Kennedy suggested that another government agency was to blame.

“There were reports that we received that there were protests, and I would not go any further than that,” Kennedy said, citing a reluctance to go into detail in open session. Other officials, including Rice, have said that they based their comments on the intelligence community’s initial, albeit caveated, assessment.

But Wood testified that there was no way anyone who was following the events in real time could conclude the attacks were anything but a terrorist attack.

“It was instantly recognizable as a terrorist attack. We almost expected the attack to come. It was a matter of time,” [Lt. Colonel Andrew]Wood said. “[Al Qaeda’s] presence grows there every day. They are certainly more established there than we are.”

At times, Wood appeared to be the only competent and honest witness there, confessing Al Qaeda is growing in Libya and is more established than the U.S. So much for the chest-thumping about our ”success” in “leading from behind” in the Libyan civil war. And finally, the Democratic talking point that the embassy attack was brought about by funding cuts championed by Republicans was entirely undone when Lamb said it had nothing to do with funding.

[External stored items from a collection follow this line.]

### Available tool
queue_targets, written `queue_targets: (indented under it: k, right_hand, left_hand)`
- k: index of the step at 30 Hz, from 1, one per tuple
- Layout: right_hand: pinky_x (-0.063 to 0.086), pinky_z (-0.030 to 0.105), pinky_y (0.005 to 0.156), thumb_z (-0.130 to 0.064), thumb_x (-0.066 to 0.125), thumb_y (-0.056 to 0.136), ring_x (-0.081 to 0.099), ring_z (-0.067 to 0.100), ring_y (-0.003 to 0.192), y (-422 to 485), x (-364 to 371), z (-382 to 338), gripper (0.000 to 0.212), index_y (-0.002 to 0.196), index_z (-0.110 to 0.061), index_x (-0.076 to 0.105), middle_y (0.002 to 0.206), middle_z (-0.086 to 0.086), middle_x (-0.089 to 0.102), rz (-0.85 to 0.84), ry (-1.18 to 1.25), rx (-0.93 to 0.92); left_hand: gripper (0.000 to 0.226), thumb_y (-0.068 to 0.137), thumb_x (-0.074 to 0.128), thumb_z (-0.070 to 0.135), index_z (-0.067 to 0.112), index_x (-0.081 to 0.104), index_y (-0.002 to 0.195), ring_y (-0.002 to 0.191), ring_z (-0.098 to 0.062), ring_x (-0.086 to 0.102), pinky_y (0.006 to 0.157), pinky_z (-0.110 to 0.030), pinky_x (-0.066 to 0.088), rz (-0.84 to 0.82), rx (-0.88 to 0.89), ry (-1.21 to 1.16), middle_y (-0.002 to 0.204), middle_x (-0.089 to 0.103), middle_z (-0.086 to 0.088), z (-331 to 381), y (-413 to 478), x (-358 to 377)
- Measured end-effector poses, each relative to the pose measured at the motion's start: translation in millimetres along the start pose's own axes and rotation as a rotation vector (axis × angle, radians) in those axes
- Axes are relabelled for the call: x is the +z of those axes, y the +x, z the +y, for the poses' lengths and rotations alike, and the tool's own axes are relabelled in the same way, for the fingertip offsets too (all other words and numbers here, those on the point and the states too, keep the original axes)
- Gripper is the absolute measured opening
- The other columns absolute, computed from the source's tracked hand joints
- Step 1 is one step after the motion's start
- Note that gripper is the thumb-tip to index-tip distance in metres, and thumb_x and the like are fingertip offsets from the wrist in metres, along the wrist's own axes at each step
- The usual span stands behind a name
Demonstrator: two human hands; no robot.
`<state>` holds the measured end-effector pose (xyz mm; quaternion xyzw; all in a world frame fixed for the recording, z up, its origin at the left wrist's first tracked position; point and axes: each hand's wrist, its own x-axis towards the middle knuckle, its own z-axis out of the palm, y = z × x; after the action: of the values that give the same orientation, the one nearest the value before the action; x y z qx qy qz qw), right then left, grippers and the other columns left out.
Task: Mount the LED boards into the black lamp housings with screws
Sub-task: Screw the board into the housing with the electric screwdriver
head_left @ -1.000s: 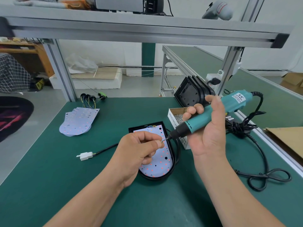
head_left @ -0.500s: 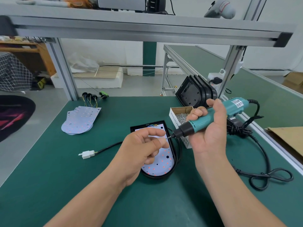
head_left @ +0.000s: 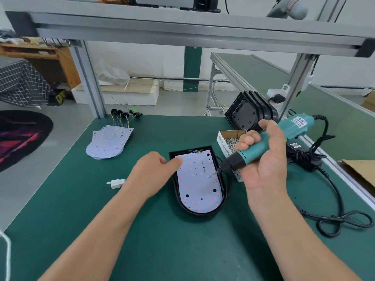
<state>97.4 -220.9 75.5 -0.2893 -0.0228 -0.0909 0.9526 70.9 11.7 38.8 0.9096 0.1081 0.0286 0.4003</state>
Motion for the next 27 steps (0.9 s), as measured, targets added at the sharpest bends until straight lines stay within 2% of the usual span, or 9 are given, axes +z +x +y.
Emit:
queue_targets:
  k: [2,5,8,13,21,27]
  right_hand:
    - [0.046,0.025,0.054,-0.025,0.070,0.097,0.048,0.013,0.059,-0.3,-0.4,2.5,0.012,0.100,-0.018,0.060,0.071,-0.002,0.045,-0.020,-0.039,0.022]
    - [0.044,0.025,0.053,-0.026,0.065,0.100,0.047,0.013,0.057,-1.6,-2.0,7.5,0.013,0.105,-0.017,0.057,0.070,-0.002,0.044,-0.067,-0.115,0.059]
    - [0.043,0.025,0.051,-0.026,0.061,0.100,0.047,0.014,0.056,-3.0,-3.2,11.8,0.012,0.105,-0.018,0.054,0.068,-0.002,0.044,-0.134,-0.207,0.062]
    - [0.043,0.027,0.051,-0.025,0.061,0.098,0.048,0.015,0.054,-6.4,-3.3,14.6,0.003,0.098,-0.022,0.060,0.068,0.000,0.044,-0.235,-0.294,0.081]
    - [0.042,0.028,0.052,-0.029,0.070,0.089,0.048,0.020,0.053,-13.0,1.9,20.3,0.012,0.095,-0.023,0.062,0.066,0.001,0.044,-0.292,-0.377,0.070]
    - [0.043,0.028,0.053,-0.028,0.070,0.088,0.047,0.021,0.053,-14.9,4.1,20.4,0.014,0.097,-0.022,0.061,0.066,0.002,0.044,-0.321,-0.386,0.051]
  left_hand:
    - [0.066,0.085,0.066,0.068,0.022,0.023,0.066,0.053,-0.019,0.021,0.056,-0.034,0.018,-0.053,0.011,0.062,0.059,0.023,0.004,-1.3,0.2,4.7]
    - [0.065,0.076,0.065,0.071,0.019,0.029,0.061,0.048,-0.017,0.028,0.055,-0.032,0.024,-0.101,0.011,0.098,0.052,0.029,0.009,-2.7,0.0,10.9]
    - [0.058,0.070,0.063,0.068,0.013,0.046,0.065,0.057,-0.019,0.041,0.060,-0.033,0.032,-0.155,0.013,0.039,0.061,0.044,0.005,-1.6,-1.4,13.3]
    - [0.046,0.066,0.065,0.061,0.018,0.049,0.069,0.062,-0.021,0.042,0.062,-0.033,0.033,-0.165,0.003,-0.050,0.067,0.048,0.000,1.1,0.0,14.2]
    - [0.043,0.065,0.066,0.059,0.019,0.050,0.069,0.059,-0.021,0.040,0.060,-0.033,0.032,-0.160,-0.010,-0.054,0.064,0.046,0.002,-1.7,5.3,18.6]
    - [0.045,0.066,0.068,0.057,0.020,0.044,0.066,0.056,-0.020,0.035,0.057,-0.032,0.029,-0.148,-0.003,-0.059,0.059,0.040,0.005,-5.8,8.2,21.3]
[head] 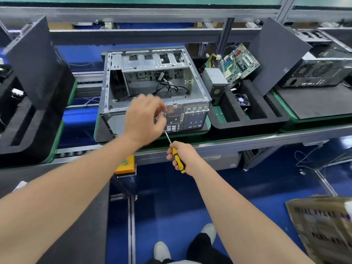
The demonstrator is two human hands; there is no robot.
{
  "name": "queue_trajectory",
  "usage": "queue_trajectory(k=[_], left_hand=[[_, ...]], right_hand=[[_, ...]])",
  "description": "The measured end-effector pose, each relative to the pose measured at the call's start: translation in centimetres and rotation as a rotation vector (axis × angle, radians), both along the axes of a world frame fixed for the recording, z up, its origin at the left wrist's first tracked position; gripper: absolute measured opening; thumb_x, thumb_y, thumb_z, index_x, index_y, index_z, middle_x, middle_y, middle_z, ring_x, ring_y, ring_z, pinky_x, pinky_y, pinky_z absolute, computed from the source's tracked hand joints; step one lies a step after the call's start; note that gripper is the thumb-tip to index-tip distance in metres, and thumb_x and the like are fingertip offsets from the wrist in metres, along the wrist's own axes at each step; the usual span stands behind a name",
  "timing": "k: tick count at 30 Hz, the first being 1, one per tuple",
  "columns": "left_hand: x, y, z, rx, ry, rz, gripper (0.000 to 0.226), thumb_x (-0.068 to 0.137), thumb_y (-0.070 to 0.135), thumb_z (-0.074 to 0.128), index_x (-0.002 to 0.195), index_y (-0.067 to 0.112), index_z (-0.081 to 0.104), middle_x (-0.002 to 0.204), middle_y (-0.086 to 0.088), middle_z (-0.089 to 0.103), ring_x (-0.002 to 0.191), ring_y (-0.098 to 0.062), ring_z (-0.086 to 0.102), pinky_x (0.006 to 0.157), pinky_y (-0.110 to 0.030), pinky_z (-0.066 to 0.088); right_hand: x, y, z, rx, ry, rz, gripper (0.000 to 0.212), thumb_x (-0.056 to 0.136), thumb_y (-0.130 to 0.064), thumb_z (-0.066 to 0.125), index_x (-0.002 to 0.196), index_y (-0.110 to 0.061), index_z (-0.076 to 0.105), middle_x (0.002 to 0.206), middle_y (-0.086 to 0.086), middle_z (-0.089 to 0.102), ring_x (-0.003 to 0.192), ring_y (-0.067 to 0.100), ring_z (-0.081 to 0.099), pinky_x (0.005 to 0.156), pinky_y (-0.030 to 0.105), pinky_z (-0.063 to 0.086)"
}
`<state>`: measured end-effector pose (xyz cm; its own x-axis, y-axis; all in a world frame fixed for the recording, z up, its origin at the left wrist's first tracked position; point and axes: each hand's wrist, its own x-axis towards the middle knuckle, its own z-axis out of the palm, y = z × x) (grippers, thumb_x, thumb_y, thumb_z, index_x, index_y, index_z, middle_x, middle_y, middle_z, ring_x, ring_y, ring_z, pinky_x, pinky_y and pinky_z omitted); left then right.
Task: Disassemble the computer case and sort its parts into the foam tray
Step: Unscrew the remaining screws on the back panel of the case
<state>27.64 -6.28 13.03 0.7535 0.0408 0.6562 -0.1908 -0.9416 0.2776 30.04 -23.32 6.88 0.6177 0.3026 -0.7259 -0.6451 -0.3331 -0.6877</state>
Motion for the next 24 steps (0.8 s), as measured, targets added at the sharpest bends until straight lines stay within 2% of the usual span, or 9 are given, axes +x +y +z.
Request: queue_trajectory(k=[2, 4, 7, 9, 11, 14, 16, 18, 24], left_hand=[[3.0, 1.4, 2.1, -0.042, 0.164, 0.139, 0.019, 0.086, 0.034, 0.052, 0.100, 0.023, 0.058, 0.093, 0.006, 0.054, 0.084, -0.015, 0.049, 0.080, -0.034, 0.040], [5.7, 2.8, 3.3, -0.226, 0.516, 0.220, 0.033, 0.090, 0.047, 0.046, 0.106, 0.023, 0.061, 0.105, 0.003, 0.063, 0.090, -0.017, 0.057, 0.082, -0.037, 0.046], [8.5, 4.4, 3.6, -0.273, 0.984, 0.124, 0.053, 0.095, 0.063, 0.038, 0.121, 0.025, 0.064, 0.131, 0.004, 0.059, 0.113, -0.022, 0.053, 0.098, -0.043, 0.040], [9.4, 4.8, 3.6, -0.344, 1.204, 0.004, 0.039, 0.096, 0.065, 0.040, 0.109, 0.033, 0.059, 0.121, 0.008, 0.052, 0.111, -0.019, 0.047, 0.099, -0.045, 0.035], [10.1, 5.1, 3.3, -0.347, 1.279, -0.061, 0.031, 0.100, 0.055, 0.039, 0.097, 0.028, 0.052, 0.107, 0.004, 0.052, 0.097, -0.018, 0.044, 0.089, -0.043, 0.034], [10.5, 4.9, 2.8, -0.285, 1.289, -0.048, 0.024, 0.107, 0.041, 0.032, 0.103, 0.022, 0.047, 0.105, 0.003, 0.044, 0.093, -0.015, 0.038, 0.083, -0.037, 0.032], [10.7, 4.9, 2.5, -0.236, 1.271, -0.021, 0.038, 0.109, 0.041, 0.032, 0.121, 0.014, 0.057, 0.124, 0.007, 0.051, 0.114, -0.017, 0.049, 0.102, -0.040, 0.035], [10.6, 4.8, 2.5, -0.233, 1.263, 0.021, 0.050, 0.108, 0.047, 0.031, 0.147, 0.021, 0.050, 0.157, 0.005, 0.039, 0.144, -0.022, 0.037, 0.120, -0.047, 0.024], [10.6, 4.5, 2.3, -0.242, 1.240, 0.083, 0.061, 0.105, 0.058, 0.031, 0.156, 0.026, 0.039, 0.166, 0.002, 0.028, 0.151, -0.025, 0.028, 0.123, -0.049, 0.019]], right_hand=[[-0.1, 0.0, 0.2, 0.022, -0.019, -0.004, 0.025, 0.101, -0.026, 0.053, 0.088, -0.008, 0.066, 0.073, 0.006, 0.067, 0.048, 0.017, 0.044, 0.047, 0.027, 0.040], [-0.1, 0.1, 0.4, 0.044, -0.031, -0.017, 0.027, 0.102, -0.027, 0.052, 0.089, -0.008, 0.067, 0.075, 0.007, 0.066, 0.048, 0.016, 0.044, 0.046, 0.027, 0.040], [-0.2, 0.0, 0.5, 0.105, -0.010, -0.047, 0.027, 0.102, -0.021, 0.050, 0.097, -0.005, 0.071, 0.076, 0.008, 0.064, 0.050, 0.016, 0.047, 0.047, 0.027, 0.042], [-0.2, -0.2, 0.5, 0.156, -0.005, -0.052, 0.027, 0.102, -0.017, 0.049, 0.106, -0.005, 0.073, 0.077, 0.008, 0.064, 0.051, 0.016, 0.049, 0.047, 0.027, 0.043], [-0.2, -0.3, 0.4, 0.168, -0.031, -0.029, 0.028, 0.103, -0.017, 0.049, 0.114, -0.009, 0.073, 0.079, 0.007, 0.064, 0.050, 0.016, 0.051, 0.048, 0.029, 0.044], [-0.1, -0.3, 0.1, 0.139, -0.095, 0.011, 0.031, 0.103, -0.020, 0.047, 0.117, -0.018, 0.074, 0.081, 0.005, 0.065, 0.049, 0.018, 0.051, 0.048, 0.032, 0.039], [0.0, -0.2, -0.1, 0.136, -0.129, -0.001, 0.033, 0.102, -0.021, 0.044, 0.116, -0.021, 0.074, 0.079, 0.004, 0.065, 0.048, 0.018, 0.049, 0.050, 0.034, 0.035], [0.2, -0.1, -0.3, 0.152, -0.148, -0.029, 0.035, 0.104, -0.022, 0.043, 0.117, -0.025, 0.075, 0.078, 0.004, 0.065, 0.046, 0.017, 0.047, 0.048, 0.031, 0.034], [0.7, 0.5, -0.5, 0.128, -0.159, -0.043, 0.040, 0.104, -0.023, 0.041, 0.129, -0.030, 0.071, 0.078, 0.009, 0.064, 0.046, 0.018, 0.045, 0.045, 0.028, 0.037]])
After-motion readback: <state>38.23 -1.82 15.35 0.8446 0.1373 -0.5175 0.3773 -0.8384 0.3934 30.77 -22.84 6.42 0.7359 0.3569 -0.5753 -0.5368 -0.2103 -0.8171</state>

This is a mess on multiple levels. The Obama administration failed to protect our people. They have failed to assess the growing threat of Al Qaeda. And the president and his advisers have been hiding the ball from voters to save their own political skins. All in all it’s a shabby performance. People should be fired, but perhaps the voters will take care of that.

So where is the president? He’s not come forward to explain any of this, although his vice president will be on the hot seat at the debate tomorrow night. After all, Jay Carney's dissembling, Susan Rice’s misleading TV appearances, and the president’s own assertions, including his Setpember 25 speech to the UN (“a crude and disgusting video sparked outrage throughout the Muslim world”) have left an evidence trail a mile wide.

Whether incompetent or dishonest or a combination of the two, Obama needs to face the American people and be held accountable. And the media, both reporters and pundits, who have tried studiously to downplay or ignore a scandal that in a GOP administration would be compared to Watergate, have their chance to show they are more than apologists for a president whose stature is shrinking by the minute.